# Need Help With Ultrasound Report



## Kalimae (Jul 31, 2010)

I've had several US's in the last 2 years. Seems there is one, or maybe 2, nodules that are noteworthy. Thyroid "issues"/cancer runs in my family. Grandmother on my mothers side and aunt on my fathers side had cancer.

So I'm talking to the endo about this and I'm like well, wouldn't a FNA be worthwhile? I mean what would it hurt (other than me). It's not that I want this done but my history, my family's history etc. . . . I mean, do the math!

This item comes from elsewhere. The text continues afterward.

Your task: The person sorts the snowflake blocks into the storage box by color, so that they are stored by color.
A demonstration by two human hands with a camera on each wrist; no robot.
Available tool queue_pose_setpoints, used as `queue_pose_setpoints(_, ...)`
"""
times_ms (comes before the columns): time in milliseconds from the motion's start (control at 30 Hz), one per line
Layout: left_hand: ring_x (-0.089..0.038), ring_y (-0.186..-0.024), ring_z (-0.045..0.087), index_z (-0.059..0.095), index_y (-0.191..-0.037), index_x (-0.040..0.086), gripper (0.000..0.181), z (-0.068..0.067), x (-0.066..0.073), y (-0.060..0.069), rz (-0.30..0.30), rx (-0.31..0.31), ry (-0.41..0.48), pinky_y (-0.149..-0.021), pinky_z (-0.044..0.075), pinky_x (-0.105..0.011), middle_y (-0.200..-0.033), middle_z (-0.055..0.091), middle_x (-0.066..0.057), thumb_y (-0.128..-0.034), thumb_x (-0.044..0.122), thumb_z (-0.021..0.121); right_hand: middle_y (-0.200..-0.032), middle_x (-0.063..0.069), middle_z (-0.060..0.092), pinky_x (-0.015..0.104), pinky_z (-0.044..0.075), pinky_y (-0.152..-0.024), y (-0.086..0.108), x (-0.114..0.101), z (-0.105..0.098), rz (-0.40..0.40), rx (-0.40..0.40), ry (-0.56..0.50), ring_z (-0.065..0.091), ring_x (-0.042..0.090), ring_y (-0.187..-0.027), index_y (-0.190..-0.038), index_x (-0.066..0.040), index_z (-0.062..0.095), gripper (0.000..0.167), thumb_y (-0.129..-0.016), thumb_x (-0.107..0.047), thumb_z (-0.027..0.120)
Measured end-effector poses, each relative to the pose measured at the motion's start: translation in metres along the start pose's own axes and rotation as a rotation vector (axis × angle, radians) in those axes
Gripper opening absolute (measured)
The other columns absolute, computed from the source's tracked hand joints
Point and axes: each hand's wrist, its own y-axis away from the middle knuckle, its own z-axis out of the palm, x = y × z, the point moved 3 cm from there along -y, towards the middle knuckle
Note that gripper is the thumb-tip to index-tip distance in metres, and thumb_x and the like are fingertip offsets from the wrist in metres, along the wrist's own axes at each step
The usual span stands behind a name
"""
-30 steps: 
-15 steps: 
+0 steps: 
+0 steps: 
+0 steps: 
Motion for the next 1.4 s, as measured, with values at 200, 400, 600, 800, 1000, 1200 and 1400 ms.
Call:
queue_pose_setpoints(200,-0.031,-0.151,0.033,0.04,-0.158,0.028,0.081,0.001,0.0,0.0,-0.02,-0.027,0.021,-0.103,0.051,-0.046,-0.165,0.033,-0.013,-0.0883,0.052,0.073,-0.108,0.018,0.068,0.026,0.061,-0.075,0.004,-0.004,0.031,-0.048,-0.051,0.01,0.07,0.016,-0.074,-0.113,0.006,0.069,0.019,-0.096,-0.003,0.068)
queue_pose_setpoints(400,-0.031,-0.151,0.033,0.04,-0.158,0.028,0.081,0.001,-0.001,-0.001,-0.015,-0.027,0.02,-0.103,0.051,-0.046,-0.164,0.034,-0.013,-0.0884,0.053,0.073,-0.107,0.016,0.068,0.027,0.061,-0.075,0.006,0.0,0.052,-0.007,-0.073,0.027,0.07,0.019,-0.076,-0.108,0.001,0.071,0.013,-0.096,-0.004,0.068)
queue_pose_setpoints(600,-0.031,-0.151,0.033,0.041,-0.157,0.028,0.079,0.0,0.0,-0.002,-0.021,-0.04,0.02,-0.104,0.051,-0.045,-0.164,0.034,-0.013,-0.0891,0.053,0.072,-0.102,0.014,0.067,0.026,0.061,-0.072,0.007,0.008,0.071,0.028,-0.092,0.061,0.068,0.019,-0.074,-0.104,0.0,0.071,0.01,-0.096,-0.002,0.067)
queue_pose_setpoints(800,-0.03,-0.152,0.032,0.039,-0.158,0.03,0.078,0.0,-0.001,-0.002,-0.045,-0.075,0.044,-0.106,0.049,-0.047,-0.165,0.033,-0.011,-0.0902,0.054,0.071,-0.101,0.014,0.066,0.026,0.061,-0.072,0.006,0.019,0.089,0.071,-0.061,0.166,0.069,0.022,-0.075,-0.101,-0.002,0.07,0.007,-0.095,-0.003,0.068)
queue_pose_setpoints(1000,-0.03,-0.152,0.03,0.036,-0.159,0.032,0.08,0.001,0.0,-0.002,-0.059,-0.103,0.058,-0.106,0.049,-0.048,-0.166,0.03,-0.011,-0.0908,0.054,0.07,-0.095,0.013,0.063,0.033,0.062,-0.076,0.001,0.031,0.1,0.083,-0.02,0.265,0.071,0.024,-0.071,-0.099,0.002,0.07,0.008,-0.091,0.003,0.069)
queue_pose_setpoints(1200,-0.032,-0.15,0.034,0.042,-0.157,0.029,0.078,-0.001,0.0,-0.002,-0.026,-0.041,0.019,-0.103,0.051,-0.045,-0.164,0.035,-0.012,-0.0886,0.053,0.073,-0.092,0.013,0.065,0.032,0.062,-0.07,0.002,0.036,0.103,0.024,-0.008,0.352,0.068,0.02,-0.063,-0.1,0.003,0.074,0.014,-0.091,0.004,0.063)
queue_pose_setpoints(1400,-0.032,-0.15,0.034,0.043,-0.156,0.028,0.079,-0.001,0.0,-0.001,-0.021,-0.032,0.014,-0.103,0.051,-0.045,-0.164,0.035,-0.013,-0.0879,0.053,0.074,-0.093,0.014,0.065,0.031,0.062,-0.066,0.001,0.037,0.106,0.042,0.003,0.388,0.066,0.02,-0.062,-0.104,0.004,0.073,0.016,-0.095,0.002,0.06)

So here is the latest report from 7/25/10:

right lobe: 6.4 x 2.7 x 2.7 cm a mixed solid and cystic nodule within the midright measures 1.0 x 0.4 x 1.0 cm (previously 0.8 x 0.4 x 0.9 - on 2/08/10). Small benign cysts are seen within the mid right thyroid.

Left lobe: 6.9 x 2.9 x 2.6 cm seen within the inferior thyroid is a hyperechoic nodule with posterior enhancement measuring 0.9 x 1.0 x 0.8 (previously 0.8 x 0.8 x 0.6 cm - on 2/08/10)

The isthmus is again noted to be thickened measuring 10 mm. (maybe this is why it hurts to swallow sometimes?)

Impression - Thyromegaly with bilateral nodules that are grossly stable.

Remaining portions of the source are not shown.